> _YOUR INSTRUCTIONS_
Retype, exactly and completely, the listing that comes next, skipping its images.

> _THE DATA_
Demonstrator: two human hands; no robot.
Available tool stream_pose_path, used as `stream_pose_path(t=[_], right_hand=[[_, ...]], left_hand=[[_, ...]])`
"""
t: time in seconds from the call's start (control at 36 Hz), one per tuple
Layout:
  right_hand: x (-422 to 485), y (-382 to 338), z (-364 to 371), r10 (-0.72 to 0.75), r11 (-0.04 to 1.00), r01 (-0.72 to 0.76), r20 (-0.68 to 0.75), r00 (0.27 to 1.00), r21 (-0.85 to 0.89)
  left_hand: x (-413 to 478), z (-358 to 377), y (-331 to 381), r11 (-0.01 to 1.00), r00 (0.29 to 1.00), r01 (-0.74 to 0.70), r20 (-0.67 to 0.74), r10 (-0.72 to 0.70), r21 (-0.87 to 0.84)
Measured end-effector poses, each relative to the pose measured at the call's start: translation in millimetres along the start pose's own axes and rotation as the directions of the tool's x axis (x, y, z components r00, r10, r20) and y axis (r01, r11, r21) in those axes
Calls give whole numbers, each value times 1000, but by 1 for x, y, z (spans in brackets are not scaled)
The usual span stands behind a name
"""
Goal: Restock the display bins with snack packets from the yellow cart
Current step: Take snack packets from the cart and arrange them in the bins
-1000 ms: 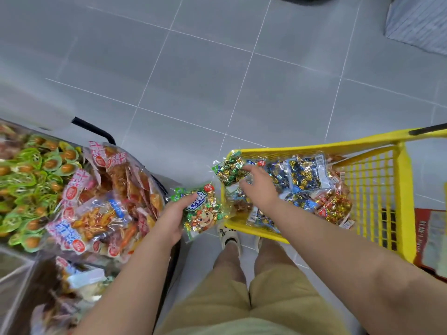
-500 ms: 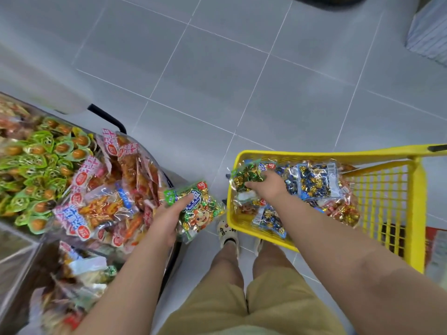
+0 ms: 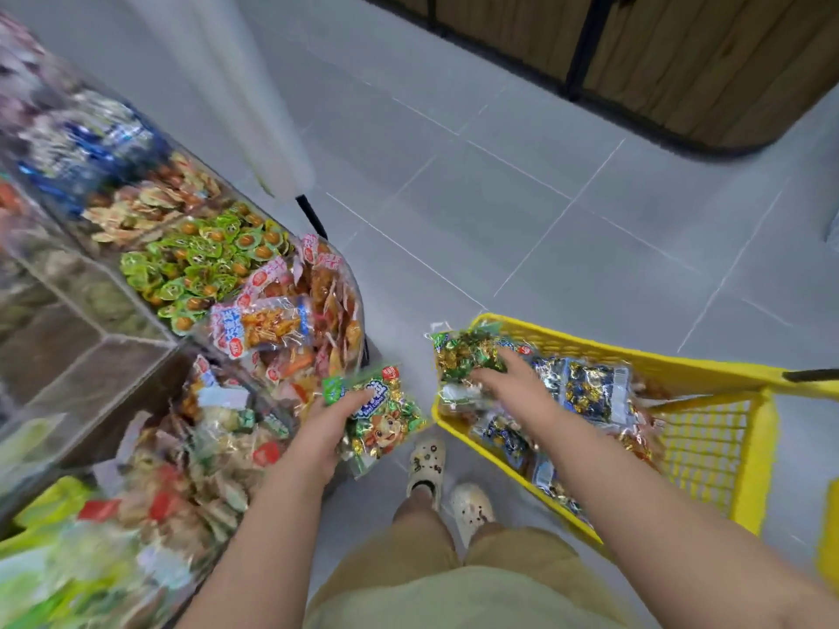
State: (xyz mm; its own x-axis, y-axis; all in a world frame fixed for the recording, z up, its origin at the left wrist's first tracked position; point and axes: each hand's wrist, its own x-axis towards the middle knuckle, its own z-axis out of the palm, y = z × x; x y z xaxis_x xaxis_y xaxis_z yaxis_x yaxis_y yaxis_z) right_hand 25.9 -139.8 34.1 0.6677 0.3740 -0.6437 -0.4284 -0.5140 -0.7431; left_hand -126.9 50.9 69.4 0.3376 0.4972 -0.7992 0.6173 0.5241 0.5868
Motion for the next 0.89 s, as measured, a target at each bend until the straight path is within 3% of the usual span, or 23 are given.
stream_pose_path(t=[0.19,0.25,0.42,0.56,0.72,0.89], right_hand=[[-28,-33,46,46,978,-74,143,989,198],[-41,-40,64,46,969,-104,250,967,222],[-78,-53,118,97,965,-229,637,765,129],[-109,-59,176,193,940,-339,782,593,25],[-150,-54,263,235,946,-322,733,638,-24],[-188,-49,363,265,880,-467,732,628,82]], left_hand=[[-61,-46,-32,984,997,0,-79,-15,-178],[-78,-61,-39,978,991,-10,-129,-17,-210],[-113,-118,-69,921,971,-93,-240,0,-378],[-135,-173,-102,823,957,-181,-291,21,-538],[-158,-254,-143,761,943,-185,-330,-41,-622],[-178,-355,-182,719,924,-225,-378,-56,-657]])
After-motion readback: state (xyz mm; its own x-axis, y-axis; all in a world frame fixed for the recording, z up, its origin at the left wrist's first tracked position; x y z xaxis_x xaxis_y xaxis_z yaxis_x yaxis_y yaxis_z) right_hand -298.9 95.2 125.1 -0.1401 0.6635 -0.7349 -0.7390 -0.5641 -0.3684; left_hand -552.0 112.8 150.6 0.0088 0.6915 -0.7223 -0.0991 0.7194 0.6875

> _OUTPUT OF THE TASK_
Demonstrator: two human hands; no robot.
Available tool stream_pose_path, used as `stream_pose_path(t=[_], right_hand=[[_, ...]], left_hand=[[_, ...]])`
"""
t: time in seconds from the call's start (control at 36 Hz), one per tuple
Layout:
  right_hand: x (-422 to 485), y (-382 to 338), z (-364 to 371), r10 (-0.72 to 0.75), r11 (-0.04 to 1.00), r01 (-0.72 to 0.76), r20 (-0.68 to 0.75), r00 (0.27 to 1.00), r21 (-0.85 to 0.89)
  left_hand: x (-413 to 478), z (-358 to 377), y (-331 to 381), r11 (-0.01 to 1.00), r00 (0.29 to 1.00), r01 (-0.74 to 0.70), r20 (-0.67 to 0.74), r10 (-0.72 to 0.70), r21 (-0.87 to 0.84)
Measured end-effector poses, each relative to the pose measured at the call's start: translation in millimetres along the start pose's own axes and rotation as the directions of the tool's x axis (x, y, z components r00, r10, r20) and y axis (r01, r11, r21) in those axes
Calls give whole numbers, each value times 1000, but by 1 for x, y, z (spans in brackets are not scaled)
The usual span stands behind a name
"""
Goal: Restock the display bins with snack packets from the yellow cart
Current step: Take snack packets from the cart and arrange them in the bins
-1000 ms: 
-500 ms: 
+0 ms: 
State: (xyz mm; its own x-axis, y-axis; all in a world frame fixed for the recording, z up, its origin at the left wrist's first tracked position; point and axes: each hand's wrist, its own x-axis towards the middle knuckle, its own z-axis out of the palm, y = z × x; x y z xaxis_x xaxis_y xaxis_z yaxis_x yaxis_y yaxis_z) right_hand 25.9 -139.8 34.1 0.6677 0.3740 -0.6437 -0.4284 -0.5140 -0.7431; left_hand -126.9 50.9 69.4 0.3376 0.4972 -0.7992 0.6173 0.5241 0.5868
Motion for the next 0.89 s, as measured, a target at each bend until the straight path is within 3% of the usual span, or 23 are given.
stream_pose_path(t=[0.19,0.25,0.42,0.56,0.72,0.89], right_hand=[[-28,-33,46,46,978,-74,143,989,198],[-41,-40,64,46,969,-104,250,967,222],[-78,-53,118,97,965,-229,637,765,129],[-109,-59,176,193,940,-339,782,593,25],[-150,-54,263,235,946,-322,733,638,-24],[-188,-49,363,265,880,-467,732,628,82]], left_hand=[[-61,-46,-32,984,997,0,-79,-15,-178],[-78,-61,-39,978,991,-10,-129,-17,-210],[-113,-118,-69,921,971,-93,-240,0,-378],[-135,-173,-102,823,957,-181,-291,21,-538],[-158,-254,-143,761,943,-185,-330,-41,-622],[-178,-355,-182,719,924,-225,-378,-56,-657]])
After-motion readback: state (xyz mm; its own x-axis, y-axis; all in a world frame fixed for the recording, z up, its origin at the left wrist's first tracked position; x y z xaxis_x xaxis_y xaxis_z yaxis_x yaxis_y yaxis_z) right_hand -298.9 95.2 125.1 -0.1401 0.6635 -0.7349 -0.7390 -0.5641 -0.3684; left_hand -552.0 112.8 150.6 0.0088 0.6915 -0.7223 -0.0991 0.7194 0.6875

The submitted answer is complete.